Here we go again. That’s what I thought any way. More lumps. This time I had no desire to write about it. I kept thinking I might and then I didn’t. This time the news was good. After a mammogram, an ultra sound and a needle biopsy, the results are in--fatty necrosis. Couldn’t I at least get a diagnosis without the word “Fat” in it? I should just be grateful that the word cancer isn’t in it and leave well enough alone.

The good news came last week and I was elated. Now I have crashed for no reason I can determine. I feel wiped out. My friend Ginny suggests that I was geared up for battle and when they cancelled the war, I suffered some sort of withdrawal from my heightened preparedness. I guess that’s as good an explanation as any. Maybe I’m in an adrenalin slump.

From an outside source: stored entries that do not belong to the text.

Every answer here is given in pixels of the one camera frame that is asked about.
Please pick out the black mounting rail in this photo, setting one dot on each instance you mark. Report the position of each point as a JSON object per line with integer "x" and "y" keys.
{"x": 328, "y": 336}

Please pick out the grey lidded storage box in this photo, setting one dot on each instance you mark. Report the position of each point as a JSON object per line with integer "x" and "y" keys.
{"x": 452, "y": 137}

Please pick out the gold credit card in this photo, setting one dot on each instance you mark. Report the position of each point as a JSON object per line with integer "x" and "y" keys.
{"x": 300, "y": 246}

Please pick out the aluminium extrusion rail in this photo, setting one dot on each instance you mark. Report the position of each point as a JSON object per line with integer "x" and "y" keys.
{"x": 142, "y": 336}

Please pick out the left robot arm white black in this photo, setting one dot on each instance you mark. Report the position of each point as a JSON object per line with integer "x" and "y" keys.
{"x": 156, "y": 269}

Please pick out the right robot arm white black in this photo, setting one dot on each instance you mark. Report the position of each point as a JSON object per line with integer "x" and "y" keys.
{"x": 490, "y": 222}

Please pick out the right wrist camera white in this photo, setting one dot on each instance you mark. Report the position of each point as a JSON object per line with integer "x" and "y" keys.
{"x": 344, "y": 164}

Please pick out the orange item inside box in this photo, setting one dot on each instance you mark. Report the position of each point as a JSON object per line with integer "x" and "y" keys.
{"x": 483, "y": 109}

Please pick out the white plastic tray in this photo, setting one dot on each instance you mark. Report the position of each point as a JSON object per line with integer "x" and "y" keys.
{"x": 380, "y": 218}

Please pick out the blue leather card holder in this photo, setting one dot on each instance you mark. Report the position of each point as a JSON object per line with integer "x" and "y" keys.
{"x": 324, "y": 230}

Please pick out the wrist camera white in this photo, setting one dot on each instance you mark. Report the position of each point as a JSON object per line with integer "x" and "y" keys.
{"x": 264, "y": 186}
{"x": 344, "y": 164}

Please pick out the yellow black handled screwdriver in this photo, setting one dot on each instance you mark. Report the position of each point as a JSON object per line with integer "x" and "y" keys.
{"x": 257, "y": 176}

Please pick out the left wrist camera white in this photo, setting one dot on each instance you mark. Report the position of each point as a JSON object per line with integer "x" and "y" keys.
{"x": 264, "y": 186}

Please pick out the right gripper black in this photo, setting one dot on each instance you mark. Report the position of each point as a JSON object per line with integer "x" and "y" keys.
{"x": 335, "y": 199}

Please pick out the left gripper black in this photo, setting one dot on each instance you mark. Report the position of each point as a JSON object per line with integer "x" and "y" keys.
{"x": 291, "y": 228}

I keep thinking that I should do something important with this new gift of time. The problem is that I don’t have the strength or energy for anything important. It’s about all I can manage to water my potted plants, putter in the garden a bit and get a meal or two on the table every day. If I’m not “sick” then why don’t I have more energy? It’s depressing and sad. I feel so whiney. I certainly have nothing to whine about. I think the losses of September 11th took a toll on my thinking. I think about all those useful people who were lost and are still missed.

I guess that’s part of the confusion for me. It didn’t make sense to me ten years ago and it still doesn’t. What a horrible waste of potential. Of course that doesn’t mean I should necessarily feel guilty for surviving and yet somehow I do.